The minister was happy to observe that the rate of exodus of medical professionals in Ghana to overseas was reducing, adding that the “brain drain” that hit the country in the past was now becoming a “brain gain”, with many Ghanaian medical experts returning home.

He said with the Single Spine Salary Structure (SSSS) in place for health workers, “many more of their brothers and sisters feel conditions are now good and so they want to come back home”.

He said the provision of a good working environment for health workers Louis Vuitton Luggage Replica and the creation of an enabling legal environment were also giving confidence to Ghanaian medical experts abroad to return home.

Mr Bagbin spoke fondly of Sweden as a nation that got its priorities right and expressed the hope that that country would extend more support to Ghana with the view to expanding the cordial relations that existed between the two countries.

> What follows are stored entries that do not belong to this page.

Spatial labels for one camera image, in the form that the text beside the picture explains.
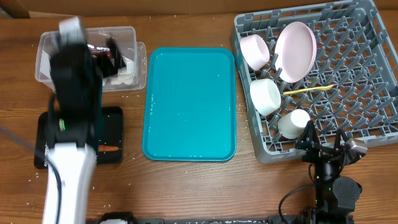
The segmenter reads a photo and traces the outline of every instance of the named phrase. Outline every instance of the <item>gray dish rack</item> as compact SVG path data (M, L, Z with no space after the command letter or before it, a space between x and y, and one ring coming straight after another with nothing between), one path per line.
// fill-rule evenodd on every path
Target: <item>gray dish rack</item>
M286 83L275 70L275 44L291 22L308 25L317 39L317 57L310 73L297 83ZM244 61L239 41L258 34L267 43L270 61L253 71ZM304 152L294 148L296 140L285 139L278 120L296 108L307 111L320 141L334 142L343 128L349 138L363 140L368 147L398 142L397 54L371 0L351 0L240 14L235 17L231 45L243 84L248 123L258 161L271 163L298 159ZM271 78L281 93L299 88L336 84L328 91L284 96L279 110L269 116L256 111L250 96L253 80Z

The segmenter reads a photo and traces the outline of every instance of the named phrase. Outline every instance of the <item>transparent bin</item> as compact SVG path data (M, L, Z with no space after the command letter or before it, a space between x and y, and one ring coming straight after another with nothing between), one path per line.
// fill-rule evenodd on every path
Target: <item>transparent bin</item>
M126 71L115 74L103 80L103 91L141 90L146 85L147 57L145 45L136 41L136 31L133 27L100 27L86 29L89 45L106 47L106 39L113 37L116 45L125 57ZM42 34L37 49L35 78L55 91L50 76L50 57L55 51L54 37L59 31Z

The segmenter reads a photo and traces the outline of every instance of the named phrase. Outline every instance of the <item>teal tray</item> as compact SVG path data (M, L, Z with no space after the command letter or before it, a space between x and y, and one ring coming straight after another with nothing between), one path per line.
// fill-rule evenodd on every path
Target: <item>teal tray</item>
M222 48L150 56L142 150L153 160L227 161L236 151L235 65Z

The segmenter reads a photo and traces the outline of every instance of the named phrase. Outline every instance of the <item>yellow utensil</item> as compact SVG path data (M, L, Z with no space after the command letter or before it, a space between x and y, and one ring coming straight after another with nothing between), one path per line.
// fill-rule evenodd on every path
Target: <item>yellow utensil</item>
M325 91L325 90L330 90L330 89L333 88L334 86L335 86L335 84L328 85L328 86L317 86L317 87L306 88L306 89L301 89L301 90L286 91L286 92L283 93L283 95L291 95L291 94L296 94L296 93L304 93L304 92L306 92L306 91L312 91L312 90L321 90L321 91Z

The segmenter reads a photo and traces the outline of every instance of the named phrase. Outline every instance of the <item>black object in plastic container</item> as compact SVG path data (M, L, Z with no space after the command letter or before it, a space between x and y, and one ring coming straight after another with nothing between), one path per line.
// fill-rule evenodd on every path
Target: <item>black object in plastic container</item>
M120 148L117 151L111 152L97 152L97 164L109 164L119 163L123 159L123 112L118 106L109 106L102 108L102 114L104 118L104 133L102 138L99 140L99 145L104 146L116 146ZM47 125L48 114L47 112L42 113L39 116L39 122L37 124L37 136L36 136L36 152L45 152L45 134L44 127ZM44 161L39 157L34 156L34 165L38 169L46 169Z

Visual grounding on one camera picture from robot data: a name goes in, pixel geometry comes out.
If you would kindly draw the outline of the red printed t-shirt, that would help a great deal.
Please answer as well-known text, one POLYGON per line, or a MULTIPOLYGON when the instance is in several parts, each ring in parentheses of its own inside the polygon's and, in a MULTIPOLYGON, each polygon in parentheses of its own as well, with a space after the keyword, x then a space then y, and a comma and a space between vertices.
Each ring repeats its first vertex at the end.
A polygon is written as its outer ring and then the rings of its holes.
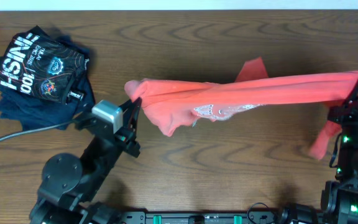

He was particularly happy that the SGMC had plans to establish a cancer Replica Celine Gourmette Chain Bags foundation to support the cost of cancer treatment, especially for the poor, and pledged his ministry\’s support to the SGMC in its operations, considering the major challenge cancer
posed to the nation.

The Board Chairman of the SGMC, Dr Henry Broni-Amponsah, announced that the Sweden Ghana Cancer Foundation would be launched next month.

He said many philanthropists in Sweden had promised to support the foundation and urged Ghanaians to lend their support in order to cushion the cost of cancer treatment.

The Clinical Medical Director of the SGMC, Dr Olof Stahl, said Swedish medical officers were happy to collaborate with their counterparts in Ghana to help improve cancer care in the country.